Before you can run Pig on your machine or your Hadoop cluster, you will need to download and install it. If someone else has taken care of this, you can skip ahead to Running Pig.
This is the official version of Apache Pig. It comes packaged with all of the JAR files needed to run Pig. It can be downloaded by going to Pig’s release page.
Pig does not need to be installed on your Hadoop cluster. It runs on the machine from which you launch Hadoop jobs. Though you can run Pig from your laptop or desktop, in practice, most cluster owners set up one or more machines that have access to their Hadoop cluster but are not part of the cluster (that is, they are not data nodes or task nodes). This makes it easier for administrators to update Pig and associated tools, as well as to secure access to the clusters. These machines are called gateway machines or edge machines. In this book I use the term gateway machine.
You will need to install Pig on these gateway machines. If your Hadoop cluster is accessible from your desktop or laptop, you can install Pig there as well. Also, you can install Pig on your local machine if you plan to use Pig in local mode.
The core of Pig is written in Java and is thus portable across operating systems. The shell script that starts Pig is a bash script, so it requires a Unix environment. Hadoop, which Pig depends on, even in local mode, also requires a Unix environment for its filesystem operations. In practice, most Hadoop clusters run a flavor of Linux. Many Pig developers develop and test Pig on Mac OS X.
Pig requires Java 1.6, and Pig versions 0.5 through 0.9 require Hadoop 0.20. For future versions, check the download page for information on what version(s) of Hadoop they require. The correct version of Hadoop is included with the Pig download. If you plan to use Pig in local mode or install it on a gateway machine where Hadoop is not currently installed, there is no need to download Hadoop separately.

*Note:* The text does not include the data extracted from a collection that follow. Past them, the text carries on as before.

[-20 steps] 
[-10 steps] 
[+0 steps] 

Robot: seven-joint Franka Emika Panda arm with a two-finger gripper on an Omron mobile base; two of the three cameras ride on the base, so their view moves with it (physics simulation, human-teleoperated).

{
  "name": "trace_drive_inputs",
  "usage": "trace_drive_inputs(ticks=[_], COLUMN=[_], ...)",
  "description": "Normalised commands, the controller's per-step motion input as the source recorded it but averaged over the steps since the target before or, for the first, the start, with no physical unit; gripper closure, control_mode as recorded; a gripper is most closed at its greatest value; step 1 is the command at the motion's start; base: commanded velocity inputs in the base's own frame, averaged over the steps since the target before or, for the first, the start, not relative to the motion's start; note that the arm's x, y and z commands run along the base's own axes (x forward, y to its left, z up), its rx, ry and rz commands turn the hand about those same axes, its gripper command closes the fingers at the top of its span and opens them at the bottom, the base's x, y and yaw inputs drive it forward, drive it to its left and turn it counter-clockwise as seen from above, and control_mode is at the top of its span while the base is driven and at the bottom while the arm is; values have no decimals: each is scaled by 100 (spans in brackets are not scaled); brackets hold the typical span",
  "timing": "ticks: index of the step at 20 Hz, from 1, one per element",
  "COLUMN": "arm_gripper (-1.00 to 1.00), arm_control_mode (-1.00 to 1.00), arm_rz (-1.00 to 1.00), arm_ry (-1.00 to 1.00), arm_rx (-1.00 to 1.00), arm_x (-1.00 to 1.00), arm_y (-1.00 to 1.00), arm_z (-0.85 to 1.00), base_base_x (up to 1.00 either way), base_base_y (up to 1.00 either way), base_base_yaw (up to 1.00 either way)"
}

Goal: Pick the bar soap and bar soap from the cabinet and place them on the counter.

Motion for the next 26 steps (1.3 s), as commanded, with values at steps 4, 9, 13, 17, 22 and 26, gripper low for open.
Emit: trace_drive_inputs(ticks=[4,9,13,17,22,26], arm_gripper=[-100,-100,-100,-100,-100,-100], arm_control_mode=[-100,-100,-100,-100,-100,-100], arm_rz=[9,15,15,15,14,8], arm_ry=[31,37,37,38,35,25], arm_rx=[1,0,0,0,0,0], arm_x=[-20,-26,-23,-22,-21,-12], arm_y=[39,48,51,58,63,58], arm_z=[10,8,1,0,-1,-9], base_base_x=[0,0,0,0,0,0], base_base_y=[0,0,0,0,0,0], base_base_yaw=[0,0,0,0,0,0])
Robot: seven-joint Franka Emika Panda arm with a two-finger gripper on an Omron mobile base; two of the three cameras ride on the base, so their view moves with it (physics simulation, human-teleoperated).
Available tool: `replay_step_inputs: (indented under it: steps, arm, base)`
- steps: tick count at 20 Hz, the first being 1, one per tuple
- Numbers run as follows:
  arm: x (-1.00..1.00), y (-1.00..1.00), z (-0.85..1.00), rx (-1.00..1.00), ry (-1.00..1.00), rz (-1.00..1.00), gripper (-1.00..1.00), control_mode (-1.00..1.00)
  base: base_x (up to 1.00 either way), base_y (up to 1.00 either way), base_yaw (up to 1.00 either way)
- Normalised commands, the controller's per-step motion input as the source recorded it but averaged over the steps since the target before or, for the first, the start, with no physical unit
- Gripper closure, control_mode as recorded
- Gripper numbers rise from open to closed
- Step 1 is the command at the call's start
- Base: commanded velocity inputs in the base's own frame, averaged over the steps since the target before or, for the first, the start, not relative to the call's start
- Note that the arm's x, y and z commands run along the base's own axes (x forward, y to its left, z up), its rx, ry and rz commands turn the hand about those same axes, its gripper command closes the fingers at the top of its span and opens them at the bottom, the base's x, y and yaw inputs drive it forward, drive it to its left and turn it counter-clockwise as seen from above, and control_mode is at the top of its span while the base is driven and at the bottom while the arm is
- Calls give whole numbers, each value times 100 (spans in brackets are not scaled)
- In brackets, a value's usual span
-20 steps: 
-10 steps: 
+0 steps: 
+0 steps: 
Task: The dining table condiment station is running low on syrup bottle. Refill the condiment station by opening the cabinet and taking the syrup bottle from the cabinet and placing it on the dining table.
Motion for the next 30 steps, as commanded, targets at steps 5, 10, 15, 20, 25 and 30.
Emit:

Once you have downloaded Pig, you can place it anywhere you like on your machine, as it does not depend on being in a certain location. To install it, place the tarball in the directory of your choosing and type:
The only other setup in preparation for running
Pig is making sure that the environment variable
JAVA_HOME is set to the directory that contains your Java
distribution. Pig will fail immediately if this value is not in the
environment. You can set this in your shell, specify it on the command
line when you invoke Pig, or set it explicitly in your copy of the Pig
pig, located in the bin directory that you just unpacked. You can
find the appropriate value for
JAVA_HOME by executing
java and stripping the
bin/java from the
end of the result.
In addition to the official Apache version, there are companies that repackage and distribute Hadoop and associated tools. Currently the most popular of these is Cloudera, which produces RPMs for Red Hat–based systems and packages for use with APT on Debian systems. It also provides tarballs for other systems that cannot use one of these package managers.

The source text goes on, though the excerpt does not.